Hier eine zusammengefasste Transkription des Hauptarguments, vor allem des entscheidenden Punkts, der die Rechte (samt AFD und FPÖ) als für die Linke notwendiges Rechtfertigungs-, zur Konstruktion des Gegenpols unabdingbares und zur Kompensation des eigenen, problematischen Verhaltens nutzbares Element positioniert.
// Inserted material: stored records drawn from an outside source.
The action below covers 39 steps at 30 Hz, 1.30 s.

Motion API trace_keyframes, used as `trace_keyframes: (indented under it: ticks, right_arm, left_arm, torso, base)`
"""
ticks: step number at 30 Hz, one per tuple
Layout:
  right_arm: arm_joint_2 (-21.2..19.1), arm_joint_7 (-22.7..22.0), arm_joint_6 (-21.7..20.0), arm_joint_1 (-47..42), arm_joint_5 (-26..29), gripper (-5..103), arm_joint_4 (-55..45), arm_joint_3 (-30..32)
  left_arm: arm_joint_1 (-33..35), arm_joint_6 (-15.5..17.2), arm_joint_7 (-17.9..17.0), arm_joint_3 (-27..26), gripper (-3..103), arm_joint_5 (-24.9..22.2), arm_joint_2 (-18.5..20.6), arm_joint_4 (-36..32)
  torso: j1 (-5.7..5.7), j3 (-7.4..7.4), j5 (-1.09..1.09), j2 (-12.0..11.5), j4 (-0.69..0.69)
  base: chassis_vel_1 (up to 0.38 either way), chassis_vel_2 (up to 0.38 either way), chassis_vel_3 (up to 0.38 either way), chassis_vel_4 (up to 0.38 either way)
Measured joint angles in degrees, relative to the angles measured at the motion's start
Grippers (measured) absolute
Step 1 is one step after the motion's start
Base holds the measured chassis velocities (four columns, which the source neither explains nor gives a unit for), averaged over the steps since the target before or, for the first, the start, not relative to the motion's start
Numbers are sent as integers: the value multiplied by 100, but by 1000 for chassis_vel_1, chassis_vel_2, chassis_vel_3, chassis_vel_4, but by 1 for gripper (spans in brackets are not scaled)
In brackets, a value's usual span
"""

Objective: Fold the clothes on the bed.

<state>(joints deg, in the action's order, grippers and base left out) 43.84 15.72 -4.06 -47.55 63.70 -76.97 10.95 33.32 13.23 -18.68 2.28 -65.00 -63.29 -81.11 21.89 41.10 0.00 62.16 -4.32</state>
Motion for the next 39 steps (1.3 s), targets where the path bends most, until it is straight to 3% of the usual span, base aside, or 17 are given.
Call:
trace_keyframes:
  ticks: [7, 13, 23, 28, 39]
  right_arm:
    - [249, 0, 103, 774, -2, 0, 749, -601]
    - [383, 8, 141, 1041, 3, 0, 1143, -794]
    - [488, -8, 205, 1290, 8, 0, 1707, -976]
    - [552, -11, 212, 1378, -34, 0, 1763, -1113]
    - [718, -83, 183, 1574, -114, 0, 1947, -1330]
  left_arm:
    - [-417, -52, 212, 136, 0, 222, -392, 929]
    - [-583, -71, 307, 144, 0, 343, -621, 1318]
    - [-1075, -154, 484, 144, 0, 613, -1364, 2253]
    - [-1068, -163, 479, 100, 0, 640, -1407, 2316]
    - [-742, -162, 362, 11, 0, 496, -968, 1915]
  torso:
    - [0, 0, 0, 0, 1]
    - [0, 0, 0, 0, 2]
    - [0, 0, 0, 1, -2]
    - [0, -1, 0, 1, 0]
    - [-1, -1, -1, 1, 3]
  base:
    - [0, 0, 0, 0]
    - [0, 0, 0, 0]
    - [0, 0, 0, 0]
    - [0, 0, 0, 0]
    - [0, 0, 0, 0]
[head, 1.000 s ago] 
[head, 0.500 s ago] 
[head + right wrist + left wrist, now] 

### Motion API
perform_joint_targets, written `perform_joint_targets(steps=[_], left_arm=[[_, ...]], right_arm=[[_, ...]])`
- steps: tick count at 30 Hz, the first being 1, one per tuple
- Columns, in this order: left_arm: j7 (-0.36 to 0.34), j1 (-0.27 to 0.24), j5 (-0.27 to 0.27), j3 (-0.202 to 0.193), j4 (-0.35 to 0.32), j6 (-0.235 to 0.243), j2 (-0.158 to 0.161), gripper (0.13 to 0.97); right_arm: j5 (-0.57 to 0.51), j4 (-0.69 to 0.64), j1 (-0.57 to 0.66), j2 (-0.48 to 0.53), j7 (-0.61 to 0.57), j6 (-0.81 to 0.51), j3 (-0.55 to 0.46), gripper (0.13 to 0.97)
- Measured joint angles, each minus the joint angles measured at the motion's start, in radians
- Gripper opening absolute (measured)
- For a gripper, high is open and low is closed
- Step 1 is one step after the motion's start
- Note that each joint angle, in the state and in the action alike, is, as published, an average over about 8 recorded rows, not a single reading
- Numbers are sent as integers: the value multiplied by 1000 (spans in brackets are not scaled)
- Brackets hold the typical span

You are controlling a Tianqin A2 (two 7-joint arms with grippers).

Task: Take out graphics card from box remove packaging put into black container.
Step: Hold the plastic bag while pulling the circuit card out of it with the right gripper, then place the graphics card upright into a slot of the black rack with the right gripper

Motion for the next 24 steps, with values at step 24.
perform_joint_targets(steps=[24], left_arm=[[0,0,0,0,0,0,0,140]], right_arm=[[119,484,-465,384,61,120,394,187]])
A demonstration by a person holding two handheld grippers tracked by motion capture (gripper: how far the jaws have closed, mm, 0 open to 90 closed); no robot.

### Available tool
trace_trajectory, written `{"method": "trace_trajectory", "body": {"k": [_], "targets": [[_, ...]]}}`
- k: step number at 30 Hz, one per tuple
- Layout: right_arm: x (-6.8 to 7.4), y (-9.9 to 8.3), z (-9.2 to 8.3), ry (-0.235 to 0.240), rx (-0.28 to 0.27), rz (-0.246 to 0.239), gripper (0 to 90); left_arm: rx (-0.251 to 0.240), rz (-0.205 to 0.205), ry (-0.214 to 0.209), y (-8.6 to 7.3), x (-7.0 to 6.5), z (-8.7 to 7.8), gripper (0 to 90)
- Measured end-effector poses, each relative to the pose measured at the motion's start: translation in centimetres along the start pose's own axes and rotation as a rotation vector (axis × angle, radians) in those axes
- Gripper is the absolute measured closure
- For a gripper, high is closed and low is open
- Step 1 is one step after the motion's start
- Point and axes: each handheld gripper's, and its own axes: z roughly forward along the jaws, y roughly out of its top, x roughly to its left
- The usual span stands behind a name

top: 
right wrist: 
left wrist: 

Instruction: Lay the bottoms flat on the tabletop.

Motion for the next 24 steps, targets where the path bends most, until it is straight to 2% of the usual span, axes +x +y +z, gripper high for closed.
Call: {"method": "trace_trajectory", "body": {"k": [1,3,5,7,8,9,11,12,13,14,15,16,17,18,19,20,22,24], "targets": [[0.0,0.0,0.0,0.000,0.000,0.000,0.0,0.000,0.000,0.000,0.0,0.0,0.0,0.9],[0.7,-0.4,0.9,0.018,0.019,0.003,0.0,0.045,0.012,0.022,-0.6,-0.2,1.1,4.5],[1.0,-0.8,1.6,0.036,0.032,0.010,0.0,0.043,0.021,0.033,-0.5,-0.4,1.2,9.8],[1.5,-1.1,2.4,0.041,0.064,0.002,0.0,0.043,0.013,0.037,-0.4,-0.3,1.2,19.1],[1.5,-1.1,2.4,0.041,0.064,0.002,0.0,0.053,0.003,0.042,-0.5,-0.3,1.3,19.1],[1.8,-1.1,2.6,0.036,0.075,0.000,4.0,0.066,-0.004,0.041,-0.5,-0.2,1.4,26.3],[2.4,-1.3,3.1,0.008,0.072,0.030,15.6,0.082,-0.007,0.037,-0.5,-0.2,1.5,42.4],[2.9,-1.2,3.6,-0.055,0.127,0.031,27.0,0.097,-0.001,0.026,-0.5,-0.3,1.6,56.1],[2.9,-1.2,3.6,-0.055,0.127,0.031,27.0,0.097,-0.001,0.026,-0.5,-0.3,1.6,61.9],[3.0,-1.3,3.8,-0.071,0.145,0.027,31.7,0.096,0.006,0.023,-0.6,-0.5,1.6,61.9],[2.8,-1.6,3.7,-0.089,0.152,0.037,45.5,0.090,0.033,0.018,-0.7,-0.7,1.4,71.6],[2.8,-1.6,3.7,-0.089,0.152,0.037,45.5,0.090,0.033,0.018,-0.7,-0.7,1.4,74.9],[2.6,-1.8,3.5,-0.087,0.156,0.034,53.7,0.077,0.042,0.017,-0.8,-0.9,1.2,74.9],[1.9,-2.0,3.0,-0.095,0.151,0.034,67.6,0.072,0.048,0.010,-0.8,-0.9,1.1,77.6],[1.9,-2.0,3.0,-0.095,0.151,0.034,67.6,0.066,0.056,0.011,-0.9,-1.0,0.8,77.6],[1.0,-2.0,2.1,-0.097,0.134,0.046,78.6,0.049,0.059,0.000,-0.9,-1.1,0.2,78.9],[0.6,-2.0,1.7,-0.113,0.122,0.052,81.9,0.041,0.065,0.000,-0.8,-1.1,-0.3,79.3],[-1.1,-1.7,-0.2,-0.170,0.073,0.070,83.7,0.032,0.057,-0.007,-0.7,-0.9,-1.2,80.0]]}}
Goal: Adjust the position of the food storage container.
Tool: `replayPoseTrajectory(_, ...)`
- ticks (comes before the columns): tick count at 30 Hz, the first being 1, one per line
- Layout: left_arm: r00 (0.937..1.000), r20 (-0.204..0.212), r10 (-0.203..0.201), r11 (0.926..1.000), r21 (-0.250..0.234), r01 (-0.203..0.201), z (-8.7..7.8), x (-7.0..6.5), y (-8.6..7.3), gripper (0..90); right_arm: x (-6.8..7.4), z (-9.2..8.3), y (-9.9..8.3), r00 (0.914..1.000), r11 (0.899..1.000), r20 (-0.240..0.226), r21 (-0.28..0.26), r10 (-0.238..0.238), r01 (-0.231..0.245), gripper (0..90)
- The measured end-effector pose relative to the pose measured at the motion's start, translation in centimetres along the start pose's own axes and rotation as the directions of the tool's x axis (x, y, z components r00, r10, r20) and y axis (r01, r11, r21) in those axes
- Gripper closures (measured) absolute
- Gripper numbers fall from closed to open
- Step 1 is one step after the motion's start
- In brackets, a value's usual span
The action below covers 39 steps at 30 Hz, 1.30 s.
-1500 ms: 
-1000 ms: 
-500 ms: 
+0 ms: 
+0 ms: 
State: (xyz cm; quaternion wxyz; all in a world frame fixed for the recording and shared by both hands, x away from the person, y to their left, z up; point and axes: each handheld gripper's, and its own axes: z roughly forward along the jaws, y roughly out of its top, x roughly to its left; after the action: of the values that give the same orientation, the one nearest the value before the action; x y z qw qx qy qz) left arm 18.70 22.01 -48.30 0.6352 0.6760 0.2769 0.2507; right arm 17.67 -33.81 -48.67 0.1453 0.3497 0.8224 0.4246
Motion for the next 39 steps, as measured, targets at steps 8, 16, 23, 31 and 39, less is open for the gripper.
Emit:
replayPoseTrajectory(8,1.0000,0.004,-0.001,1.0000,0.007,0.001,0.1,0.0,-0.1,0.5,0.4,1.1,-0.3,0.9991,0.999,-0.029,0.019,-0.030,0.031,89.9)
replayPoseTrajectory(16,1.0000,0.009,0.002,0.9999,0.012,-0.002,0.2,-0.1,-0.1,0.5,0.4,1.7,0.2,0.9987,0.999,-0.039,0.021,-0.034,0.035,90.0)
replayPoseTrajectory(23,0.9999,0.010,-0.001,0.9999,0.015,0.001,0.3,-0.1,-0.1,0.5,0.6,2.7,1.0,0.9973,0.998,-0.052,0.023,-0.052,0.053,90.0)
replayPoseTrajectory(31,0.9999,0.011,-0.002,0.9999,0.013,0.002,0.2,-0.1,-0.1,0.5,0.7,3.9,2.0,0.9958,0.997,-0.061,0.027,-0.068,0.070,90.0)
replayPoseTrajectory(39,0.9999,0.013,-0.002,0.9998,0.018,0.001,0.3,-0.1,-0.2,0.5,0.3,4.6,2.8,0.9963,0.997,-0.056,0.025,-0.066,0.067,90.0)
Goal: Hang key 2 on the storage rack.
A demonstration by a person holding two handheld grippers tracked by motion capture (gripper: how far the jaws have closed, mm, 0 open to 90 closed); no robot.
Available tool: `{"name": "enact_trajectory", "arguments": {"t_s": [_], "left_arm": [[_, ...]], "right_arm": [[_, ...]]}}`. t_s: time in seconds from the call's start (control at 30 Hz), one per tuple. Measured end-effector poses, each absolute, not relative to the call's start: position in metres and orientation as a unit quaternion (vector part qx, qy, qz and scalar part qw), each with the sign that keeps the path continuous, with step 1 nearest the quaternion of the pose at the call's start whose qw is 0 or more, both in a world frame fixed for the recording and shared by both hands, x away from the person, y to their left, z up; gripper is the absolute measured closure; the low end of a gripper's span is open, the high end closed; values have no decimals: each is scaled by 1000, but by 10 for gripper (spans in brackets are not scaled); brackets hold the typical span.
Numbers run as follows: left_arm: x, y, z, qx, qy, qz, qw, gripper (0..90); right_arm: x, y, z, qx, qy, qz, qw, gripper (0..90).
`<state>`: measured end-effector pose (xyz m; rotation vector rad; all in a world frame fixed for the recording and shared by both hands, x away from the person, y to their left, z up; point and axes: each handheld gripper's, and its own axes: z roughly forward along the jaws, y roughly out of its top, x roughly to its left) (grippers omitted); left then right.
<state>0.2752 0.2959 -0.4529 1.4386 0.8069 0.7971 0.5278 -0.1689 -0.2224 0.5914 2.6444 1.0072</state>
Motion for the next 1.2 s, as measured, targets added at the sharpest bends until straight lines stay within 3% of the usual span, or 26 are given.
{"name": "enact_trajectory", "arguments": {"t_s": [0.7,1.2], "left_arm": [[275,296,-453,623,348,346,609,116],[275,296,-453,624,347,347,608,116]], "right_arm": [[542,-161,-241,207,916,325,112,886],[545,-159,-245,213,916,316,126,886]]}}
„Braucht man Parteien wie die AFD oder die FPÖ, braucht man Rechte?“, lautete die Leitfrage, die mir seitens des Veranstalters mitgegeben wurde. […] Die Antwort mag sie ob ihrer Profanität enttäuschen: Sie brauchen diese Parteien, um ihre Schuld kompensieren zu können. Nachdem wir hier in der Geburtsstadt der Psychoanalyse sind und fast jeder hier im Raum, mich eingeschlossen, irgendetwas Nutzloses studiert hat, noch mal etwas weniger profan: Sie brauchen diese Parteien, denn ihr Ich ist nicht in der Lage den Konflikt zwischen ihrem Es und ihrem Über-Ich zu kalmieren und konstruktiv zu kanalisieren. Sie sind zu weiß, sie sind zu reich, sie sind zu heterosexuell. Sie fahren zu viel Auto, sie essen zu viel Fleisch und sie heizen falsch. Und dann hatten sie da auch noch diesen Großvater, über den in ihrer Familie seit jeher deutlich mehr geschwiegen als gesprochen wird. Und genau hier am Gipfel ihres schlechten Gewissens, hier kommen die Rechten ins Spiel. Nicht nur, dass diese schlimmer sind als sie – die fahren noch mehr Auto, essen noch mehr Fleisch und sind noch heterosexueller -, die besitzen auch noch die Unverfrorenheit, sich nicht einmal ansatzweise für ihr Tun und ihr Sein zu schämen und damit haben sie, meine Damen und Herren, endlich das ausgelagerte Feindbild, das sie brauchen, um sich nicht länger dem Konflikt mit ihrem eigenen Selbst stellen zu müssen. […] Die eigenen Kinder nicht mit faktisch unbeschulbaren Migranten aus prekären Verhältnissen in dieselbe Klasse schicken zu wollen, macht sie nicht zu einem schlechten Menschen, weil es ja dort noch diejenigen gibt, die Migranten samt und sonders abschieben wollen. Und besser als die sind sie alle Mal. Wären die nicht rechts, wären sie nicht links. Wären die nicht schlecht, wären sie nicht gut.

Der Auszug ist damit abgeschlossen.